Gloss meter and persistence is definitely doable. Lab tests get expensive and you likely have to order something other than cadmium and lead which you pretty much know is not in your glazes already. Durability and RO is about the best I see at this point. Leaching from oxides becomes a permissible level thing and whether one can actually consume enough to reach the limits.

The Katz spreadsheet is pretty rough in its basic form, I added some simple VBA code and some colorant research and a chem research tab. we have his permission to redistribute with the changes. I made it a five tab and just do a single glaze at a time with four trials. Also allows copying one glaze forward to the next trial so helps with the typing a bit. I use it for quick simple analysis. The chem research tab allows you to quickly filter and sort. It’s fairly useful and as we improve the worksheet I send out the updates to about 20 folks who have opted in.

Message me if you are interested and we will figure a way to get it to you.

I will message you. I'd love to get a copy. Yes, lab testing will get expensive. You are right that I pretty much know lead and cadmium are not in the glazes; however, I found from the materials analysis I managed to obtain, most of the colorants (cobalt, iron, copper, etc.) contain various impurities in very small amounts. 

A few examples:

Red Iron Oxide has lead at 30ppm and arsenic at 20 ppm. 

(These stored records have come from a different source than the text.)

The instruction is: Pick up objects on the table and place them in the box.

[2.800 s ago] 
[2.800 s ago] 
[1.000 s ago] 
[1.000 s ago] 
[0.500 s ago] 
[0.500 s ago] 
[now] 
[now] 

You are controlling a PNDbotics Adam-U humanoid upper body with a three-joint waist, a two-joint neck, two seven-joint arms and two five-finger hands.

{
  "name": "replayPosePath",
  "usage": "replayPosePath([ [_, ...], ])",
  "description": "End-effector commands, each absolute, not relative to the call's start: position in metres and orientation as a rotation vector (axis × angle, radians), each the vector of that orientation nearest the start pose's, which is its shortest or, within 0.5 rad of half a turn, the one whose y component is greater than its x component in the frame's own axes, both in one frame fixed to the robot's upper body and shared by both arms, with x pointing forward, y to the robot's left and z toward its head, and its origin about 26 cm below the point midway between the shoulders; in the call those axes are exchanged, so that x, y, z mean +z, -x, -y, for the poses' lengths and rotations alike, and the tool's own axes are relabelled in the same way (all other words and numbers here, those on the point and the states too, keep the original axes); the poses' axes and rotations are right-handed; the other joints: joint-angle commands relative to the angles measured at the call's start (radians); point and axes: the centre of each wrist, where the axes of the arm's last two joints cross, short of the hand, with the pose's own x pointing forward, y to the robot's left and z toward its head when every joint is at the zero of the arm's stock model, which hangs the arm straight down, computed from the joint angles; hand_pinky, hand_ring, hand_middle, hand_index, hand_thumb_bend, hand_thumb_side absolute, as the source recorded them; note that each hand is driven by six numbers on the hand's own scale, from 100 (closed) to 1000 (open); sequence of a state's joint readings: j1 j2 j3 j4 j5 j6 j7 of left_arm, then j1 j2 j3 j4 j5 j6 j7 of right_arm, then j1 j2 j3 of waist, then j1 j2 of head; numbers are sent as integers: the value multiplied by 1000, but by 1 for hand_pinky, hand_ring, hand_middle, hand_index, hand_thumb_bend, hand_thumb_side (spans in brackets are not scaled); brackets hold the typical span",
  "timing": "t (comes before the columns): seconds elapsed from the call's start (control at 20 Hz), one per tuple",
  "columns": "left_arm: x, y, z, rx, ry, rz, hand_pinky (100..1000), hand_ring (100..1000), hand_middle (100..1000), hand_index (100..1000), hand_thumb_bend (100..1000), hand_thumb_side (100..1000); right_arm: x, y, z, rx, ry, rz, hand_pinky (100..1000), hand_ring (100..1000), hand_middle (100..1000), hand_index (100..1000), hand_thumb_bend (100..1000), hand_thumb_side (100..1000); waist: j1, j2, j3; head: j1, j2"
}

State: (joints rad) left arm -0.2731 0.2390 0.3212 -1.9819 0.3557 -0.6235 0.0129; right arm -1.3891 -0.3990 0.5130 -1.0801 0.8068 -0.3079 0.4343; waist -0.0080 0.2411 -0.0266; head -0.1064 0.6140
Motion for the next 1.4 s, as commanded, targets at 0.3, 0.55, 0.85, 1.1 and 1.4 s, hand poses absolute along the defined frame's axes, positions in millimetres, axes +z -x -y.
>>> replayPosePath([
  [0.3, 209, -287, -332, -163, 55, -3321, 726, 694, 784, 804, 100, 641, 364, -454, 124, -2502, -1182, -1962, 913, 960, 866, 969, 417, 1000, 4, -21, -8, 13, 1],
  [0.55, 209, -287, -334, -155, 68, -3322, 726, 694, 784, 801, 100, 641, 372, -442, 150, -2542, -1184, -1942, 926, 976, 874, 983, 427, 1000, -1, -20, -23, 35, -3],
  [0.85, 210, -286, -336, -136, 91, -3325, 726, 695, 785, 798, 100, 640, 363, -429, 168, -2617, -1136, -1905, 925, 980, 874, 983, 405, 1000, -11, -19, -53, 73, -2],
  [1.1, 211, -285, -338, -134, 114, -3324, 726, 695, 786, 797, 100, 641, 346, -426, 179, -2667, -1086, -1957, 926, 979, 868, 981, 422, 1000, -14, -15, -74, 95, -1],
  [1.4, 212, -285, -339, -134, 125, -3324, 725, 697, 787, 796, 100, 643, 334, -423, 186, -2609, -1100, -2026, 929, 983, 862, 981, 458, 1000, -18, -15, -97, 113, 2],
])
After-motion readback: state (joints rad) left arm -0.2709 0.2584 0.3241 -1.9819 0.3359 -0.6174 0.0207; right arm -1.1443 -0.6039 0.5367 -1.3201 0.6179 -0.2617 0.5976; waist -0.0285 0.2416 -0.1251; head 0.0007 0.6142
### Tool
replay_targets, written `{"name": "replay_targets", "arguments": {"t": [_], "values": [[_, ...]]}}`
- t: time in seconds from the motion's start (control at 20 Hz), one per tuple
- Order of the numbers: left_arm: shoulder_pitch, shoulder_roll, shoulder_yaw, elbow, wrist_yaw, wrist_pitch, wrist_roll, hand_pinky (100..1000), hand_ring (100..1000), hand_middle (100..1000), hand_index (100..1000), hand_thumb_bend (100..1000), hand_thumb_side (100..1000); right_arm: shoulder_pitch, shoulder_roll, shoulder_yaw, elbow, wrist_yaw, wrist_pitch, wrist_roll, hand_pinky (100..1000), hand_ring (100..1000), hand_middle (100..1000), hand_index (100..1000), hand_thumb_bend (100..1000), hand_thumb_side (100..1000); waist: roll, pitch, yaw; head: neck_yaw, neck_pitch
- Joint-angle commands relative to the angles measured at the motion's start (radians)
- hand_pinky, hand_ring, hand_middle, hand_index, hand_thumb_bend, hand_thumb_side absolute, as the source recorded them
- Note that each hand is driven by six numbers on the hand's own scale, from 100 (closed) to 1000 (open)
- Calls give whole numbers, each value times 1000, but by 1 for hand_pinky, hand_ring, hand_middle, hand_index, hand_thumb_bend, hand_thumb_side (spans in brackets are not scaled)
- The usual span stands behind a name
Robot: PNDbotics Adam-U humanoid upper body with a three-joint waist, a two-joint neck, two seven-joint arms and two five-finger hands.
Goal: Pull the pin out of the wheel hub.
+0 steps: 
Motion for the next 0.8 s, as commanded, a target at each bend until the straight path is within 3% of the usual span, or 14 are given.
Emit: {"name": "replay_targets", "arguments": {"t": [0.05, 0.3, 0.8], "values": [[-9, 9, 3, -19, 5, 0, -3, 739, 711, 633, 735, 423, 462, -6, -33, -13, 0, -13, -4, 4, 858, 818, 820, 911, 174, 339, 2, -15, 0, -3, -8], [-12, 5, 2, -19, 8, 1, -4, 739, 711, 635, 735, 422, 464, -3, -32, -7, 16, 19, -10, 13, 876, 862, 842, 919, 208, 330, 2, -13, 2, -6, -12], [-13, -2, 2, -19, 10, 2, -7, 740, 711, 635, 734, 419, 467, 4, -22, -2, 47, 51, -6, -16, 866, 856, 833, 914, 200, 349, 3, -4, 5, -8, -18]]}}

Cobalt carbonate has lead at 0.0002%

Copper carbonate has lead at 50-100ppm.

Most people I've talked to so far say in a durable glazes these levels probably won't be detectable in a leach test. I asked the authors of Master Cone 6 Glazes and they think when they wrote the book the technology wasn't there to detect impurities at that level. My raw materials supplier said what they sell is what is used by glaze manufactures.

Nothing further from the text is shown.